_Instructions to follow_
Return the listing below unchanged, but without pictures.

_Exercise material_
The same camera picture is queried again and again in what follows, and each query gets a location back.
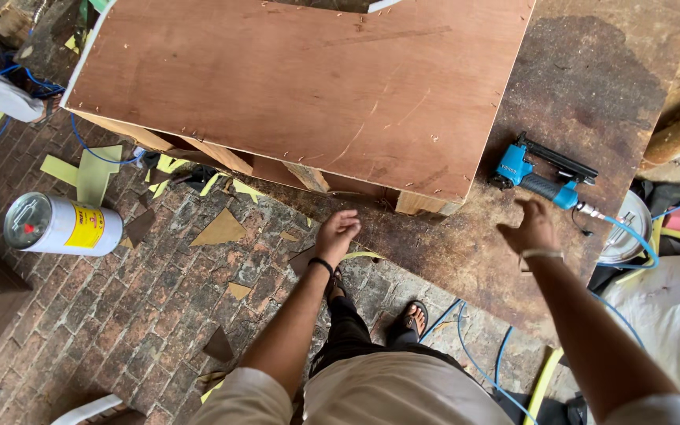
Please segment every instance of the floor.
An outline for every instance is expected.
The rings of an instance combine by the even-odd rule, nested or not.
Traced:
[[[78,119],[78,130],[92,146],[123,143],[117,135]],[[12,121],[0,138],[0,255],[28,283],[33,294],[0,339],[0,423],[49,423],[83,402],[114,392],[147,415],[147,423],[185,423],[200,407],[203,384],[196,378],[230,371],[237,360],[221,364],[200,352],[218,327],[224,327],[236,356],[278,310],[297,277],[288,266],[290,252],[313,244],[319,223],[266,197],[216,190],[200,197],[184,185],[167,189],[150,208],[156,222],[135,249],[118,246],[103,258],[24,253],[2,239],[4,214],[29,191],[75,198],[75,189],[41,172],[47,154],[77,165],[81,149],[69,116],[60,111],[46,126]],[[124,165],[107,189],[105,207],[126,222],[145,208],[144,172]],[[188,246],[224,208],[247,234],[238,242]],[[283,239],[288,231],[297,241]],[[429,307],[431,320],[455,296],[389,262],[368,257],[342,264],[345,281],[373,338],[410,299]],[[228,282],[249,286],[237,300]],[[508,324],[479,309],[467,308],[464,340],[475,360],[494,374],[496,355]],[[326,339],[329,318],[316,325],[312,354]],[[458,342],[457,312],[432,333],[427,343],[450,353],[483,382]],[[549,349],[515,331],[505,350],[501,383],[506,390],[531,392]],[[578,391],[571,373],[558,367],[549,396],[566,400]]]

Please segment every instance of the hand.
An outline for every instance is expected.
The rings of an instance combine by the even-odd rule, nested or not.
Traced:
[[[358,211],[345,209],[332,214],[316,235],[316,256],[337,267],[351,240],[361,231]]]
[[[516,199],[515,203],[524,208],[524,221],[518,228],[504,224],[497,225],[505,241],[516,254],[521,255],[526,249],[547,249],[560,251],[561,247],[555,238],[553,224],[544,204],[536,200]]]

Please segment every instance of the yellow label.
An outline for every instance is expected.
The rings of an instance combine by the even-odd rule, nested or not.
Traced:
[[[72,207],[75,208],[75,228],[64,246],[93,248],[103,235],[104,220],[101,210],[74,202]]]

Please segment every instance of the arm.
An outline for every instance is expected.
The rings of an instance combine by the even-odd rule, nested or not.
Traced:
[[[361,230],[357,214],[354,209],[336,212],[316,236],[316,256],[333,268],[340,263],[351,240]],[[291,398],[301,384],[311,336],[328,281],[329,271],[324,266],[310,264],[285,304],[240,362],[241,367],[258,369],[274,378]]]
[[[521,227],[498,225],[515,253],[560,251],[545,206],[535,200],[517,203],[524,208]],[[598,421],[604,422],[611,411],[630,401],[678,394],[666,374],[587,293],[562,259],[532,257],[526,262],[553,315],[573,376]]]

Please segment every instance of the can lid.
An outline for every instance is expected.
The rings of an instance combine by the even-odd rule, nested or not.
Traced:
[[[5,216],[5,241],[14,249],[33,246],[52,220],[52,203],[39,192],[17,198]]]
[[[639,235],[649,240],[652,236],[652,215],[645,201],[634,192],[627,191],[623,205],[618,211],[618,219]],[[627,262],[645,250],[634,236],[628,234],[621,227],[614,226],[605,241],[598,262],[619,263]]]

_Exercise answer_
The same camera picture is queried again and again in what follows, and each query gets a location back.
Please segment every instance of the floor.
An outline for every instance is expected.
The rings of an instance combine by the even-odd rule, nested or not.
Traced:
[[[78,119],[78,130],[92,146],[123,143],[117,135]],[[12,121],[0,138],[0,255],[28,283],[33,294],[0,339],[0,423],[49,423],[83,402],[114,392],[147,415],[147,423],[185,423],[200,407],[203,384],[196,378],[230,371],[237,360],[221,364],[200,352],[218,327],[224,327],[236,356],[278,310],[297,277],[288,266],[290,252],[313,244],[319,223],[266,197],[216,190],[200,197],[184,185],[167,189],[150,208],[156,222],[135,249],[118,246],[103,258],[24,253],[2,239],[4,214],[29,191],[75,198],[75,189],[41,172],[47,154],[77,165],[81,149],[69,116],[60,111],[46,126]],[[124,165],[107,189],[105,207],[126,222],[145,208],[144,172]],[[188,246],[224,208],[247,234],[238,242]],[[283,239],[288,231],[297,241]],[[429,307],[431,320],[455,296],[389,262],[368,257],[342,264],[345,281],[373,338],[410,299]],[[228,282],[249,286],[237,300]],[[508,324],[479,309],[467,308],[464,340],[475,360],[494,374],[496,355]],[[326,339],[329,318],[316,325],[312,354]],[[458,342],[457,312],[432,333],[427,343],[450,353],[483,382]],[[549,349],[515,331],[505,350],[501,383],[506,390],[531,392]],[[578,391],[571,373],[558,367],[549,396],[566,400]]]

Please segment every instance of the hand.
An outline for every instance is expected.
The rings of an instance combine by the even-odd rule, nested or not.
Traced:
[[[358,211],[345,209],[332,214],[316,235],[316,256],[337,267],[351,240],[361,231]]]
[[[516,199],[515,203],[524,208],[524,221],[518,228],[504,224],[497,225],[505,241],[516,254],[521,255],[526,249],[547,249],[560,251],[561,247],[555,238],[553,224],[544,204],[536,200]]]

Please segment every instance of the yellow label.
An outline for every instance is expected.
The rings of an instance combine by the even-odd rule, nested or not.
Traced:
[[[72,207],[75,208],[75,228],[64,246],[93,248],[103,235],[104,220],[101,210],[74,202]]]

Please segment every instance of the arm.
An outline for every instance is expected.
The rings of an instance combine by the even-odd rule, nested or not.
Traced:
[[[361,230],[357,214],[354,209],[336,212],[316,236],[316,256],[333,268],[340,263],[351,240]],[[291,398],[301,384],[311,336],[328,281],[329,271],[324,266],[310,264],[285,304],[240,362],[241,367],[258,369],[274,378]]]
[[[521,227],[498,225],[515,253],[560,251],[545,206],[535,200],[517,203],[524,208]],[[598,421],[604,422],[611,411],[630,401],[678,394],[666,374],[587,293],[562,259],[532,257],[526,262],[553,315],[573,376]]]

Please segment every instance of the can lid.
An outline for every instance is expected.
The rings of an instance combine by the even-odd rule, nested or not.
Traced:
[[[5,216],[5,241],[14,249],[33,246],[52,220],[52,203],[39,192],[17,198]]]
[[[639,235],[649,240],[652,236],[652,215],[645,201],[634,192],[627,191],[623,205],[618,211],[618,219]],[[627,262],[645,250],[634,236],[628,234],[621,227],[614,226],[605,241],[598,262],[619,263]]]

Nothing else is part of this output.